Jim Vollenweider

No. 33, 35
- Position: Halfback

Personal information
- Born: September 2, 1939 Schofield, Wisconsin, U.S.
- Died: June 1, 1998 (aged 58) 'Ewa Beach, Hawaii, U.S.
- Listed height: 6 ft 1 in (1.85 m)
- Listed weight: 205 lb (93 kg)

Career information
- College: Miami (FL) (1958–1961)
- NFL draft: 1962 (8th round, 106th overall pick)
- AFL draft: 1962 (18th round, 137th overall pick)

Career history
- San Francisco 49ers (1962–1963); Toronto Argonauts (1964);

Career NFL statistics
- Rushing yards: 161
- Rushing average: 2.8
- Receptions: 5
- Receiving yards: 47
- Total touchdowns: 2
- Stats at Pro Football Reference

= Jim Vollenweider =

American football player (born 1939)

Jim Vollenweider was a player in the National Football League (NFL) for the San Francisco 49ers in 1962 and 1963 as a halfback.
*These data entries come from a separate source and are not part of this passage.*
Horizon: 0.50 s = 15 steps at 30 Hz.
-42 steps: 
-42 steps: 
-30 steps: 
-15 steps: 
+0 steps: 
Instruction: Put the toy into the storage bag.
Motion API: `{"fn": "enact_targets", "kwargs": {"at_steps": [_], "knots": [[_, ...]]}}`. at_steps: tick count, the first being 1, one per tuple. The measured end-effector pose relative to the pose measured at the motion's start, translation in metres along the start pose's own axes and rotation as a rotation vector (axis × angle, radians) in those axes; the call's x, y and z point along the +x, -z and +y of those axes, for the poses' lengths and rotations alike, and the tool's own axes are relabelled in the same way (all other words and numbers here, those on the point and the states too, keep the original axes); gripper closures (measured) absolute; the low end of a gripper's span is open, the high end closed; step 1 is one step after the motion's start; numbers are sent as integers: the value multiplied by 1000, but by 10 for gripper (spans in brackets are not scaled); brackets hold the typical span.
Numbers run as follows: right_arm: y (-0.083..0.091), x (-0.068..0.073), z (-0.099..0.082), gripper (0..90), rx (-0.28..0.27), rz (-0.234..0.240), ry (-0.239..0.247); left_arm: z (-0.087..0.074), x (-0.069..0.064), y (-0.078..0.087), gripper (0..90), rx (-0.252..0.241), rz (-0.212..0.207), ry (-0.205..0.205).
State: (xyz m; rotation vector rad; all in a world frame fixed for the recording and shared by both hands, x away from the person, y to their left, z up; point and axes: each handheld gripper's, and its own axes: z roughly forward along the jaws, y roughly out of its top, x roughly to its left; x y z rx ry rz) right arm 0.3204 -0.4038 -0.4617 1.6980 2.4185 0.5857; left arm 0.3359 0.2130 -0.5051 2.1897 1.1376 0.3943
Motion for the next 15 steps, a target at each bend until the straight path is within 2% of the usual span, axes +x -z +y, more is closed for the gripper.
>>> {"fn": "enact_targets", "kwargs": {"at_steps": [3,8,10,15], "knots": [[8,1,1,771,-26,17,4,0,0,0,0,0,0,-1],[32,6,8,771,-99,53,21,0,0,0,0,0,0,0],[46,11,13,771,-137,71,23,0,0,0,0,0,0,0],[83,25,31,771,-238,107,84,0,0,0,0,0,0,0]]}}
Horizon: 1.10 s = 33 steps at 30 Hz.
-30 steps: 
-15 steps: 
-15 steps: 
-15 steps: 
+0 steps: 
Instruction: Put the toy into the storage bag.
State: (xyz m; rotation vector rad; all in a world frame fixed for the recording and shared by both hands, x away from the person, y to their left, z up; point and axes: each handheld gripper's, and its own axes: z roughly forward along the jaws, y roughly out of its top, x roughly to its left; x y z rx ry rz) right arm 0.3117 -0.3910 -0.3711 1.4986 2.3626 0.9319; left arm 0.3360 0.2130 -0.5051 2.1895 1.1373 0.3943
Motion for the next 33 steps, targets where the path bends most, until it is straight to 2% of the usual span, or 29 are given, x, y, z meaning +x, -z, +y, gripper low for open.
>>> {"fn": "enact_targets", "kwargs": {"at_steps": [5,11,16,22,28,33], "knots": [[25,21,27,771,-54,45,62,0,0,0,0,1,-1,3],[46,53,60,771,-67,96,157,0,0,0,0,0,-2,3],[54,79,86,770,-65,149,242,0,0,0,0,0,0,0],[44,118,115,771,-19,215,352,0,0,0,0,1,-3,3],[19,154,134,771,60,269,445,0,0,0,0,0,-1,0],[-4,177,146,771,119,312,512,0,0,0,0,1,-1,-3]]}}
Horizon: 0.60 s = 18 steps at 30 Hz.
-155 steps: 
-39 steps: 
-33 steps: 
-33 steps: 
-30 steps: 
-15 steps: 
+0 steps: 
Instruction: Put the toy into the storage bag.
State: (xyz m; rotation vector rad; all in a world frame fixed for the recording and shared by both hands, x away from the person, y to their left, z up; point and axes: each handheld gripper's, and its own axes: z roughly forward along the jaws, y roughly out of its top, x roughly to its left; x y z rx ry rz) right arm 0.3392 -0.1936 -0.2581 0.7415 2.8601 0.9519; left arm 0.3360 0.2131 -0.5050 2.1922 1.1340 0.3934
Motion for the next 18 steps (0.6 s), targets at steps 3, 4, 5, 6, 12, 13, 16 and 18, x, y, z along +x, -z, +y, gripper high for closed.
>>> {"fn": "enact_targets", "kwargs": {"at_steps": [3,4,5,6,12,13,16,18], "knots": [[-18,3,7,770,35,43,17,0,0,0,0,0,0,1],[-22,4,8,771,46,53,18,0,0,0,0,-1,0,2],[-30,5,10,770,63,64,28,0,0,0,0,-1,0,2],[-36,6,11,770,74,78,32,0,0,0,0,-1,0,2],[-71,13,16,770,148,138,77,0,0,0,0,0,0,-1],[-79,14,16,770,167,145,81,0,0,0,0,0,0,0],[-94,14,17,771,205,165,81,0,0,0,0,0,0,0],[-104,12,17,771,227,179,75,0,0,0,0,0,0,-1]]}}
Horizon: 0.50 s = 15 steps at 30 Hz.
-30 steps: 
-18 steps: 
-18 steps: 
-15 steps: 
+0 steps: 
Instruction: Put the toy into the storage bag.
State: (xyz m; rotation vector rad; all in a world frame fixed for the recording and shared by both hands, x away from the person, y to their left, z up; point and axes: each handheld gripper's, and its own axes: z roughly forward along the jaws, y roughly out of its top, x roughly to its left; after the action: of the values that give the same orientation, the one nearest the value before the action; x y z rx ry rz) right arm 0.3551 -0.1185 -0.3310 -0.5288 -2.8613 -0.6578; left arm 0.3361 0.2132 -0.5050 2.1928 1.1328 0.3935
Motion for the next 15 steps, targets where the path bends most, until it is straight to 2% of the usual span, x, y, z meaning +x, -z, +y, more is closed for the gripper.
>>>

He played at the collegiate level at the University of Miami. Vollenweider was drafted in the eighth round of the 1962 NFL draft by the 49ers. He was also drafted in the eighteenth round of the 1962 American Football League draft by the Oakland Raiders.

==Biography==
Vollenweider was born on September 2, 1939. He attended high school in Schofield, Wisconsin. Vollenweider died June 1, 1998, in 'Ewa Beach, Hawaii.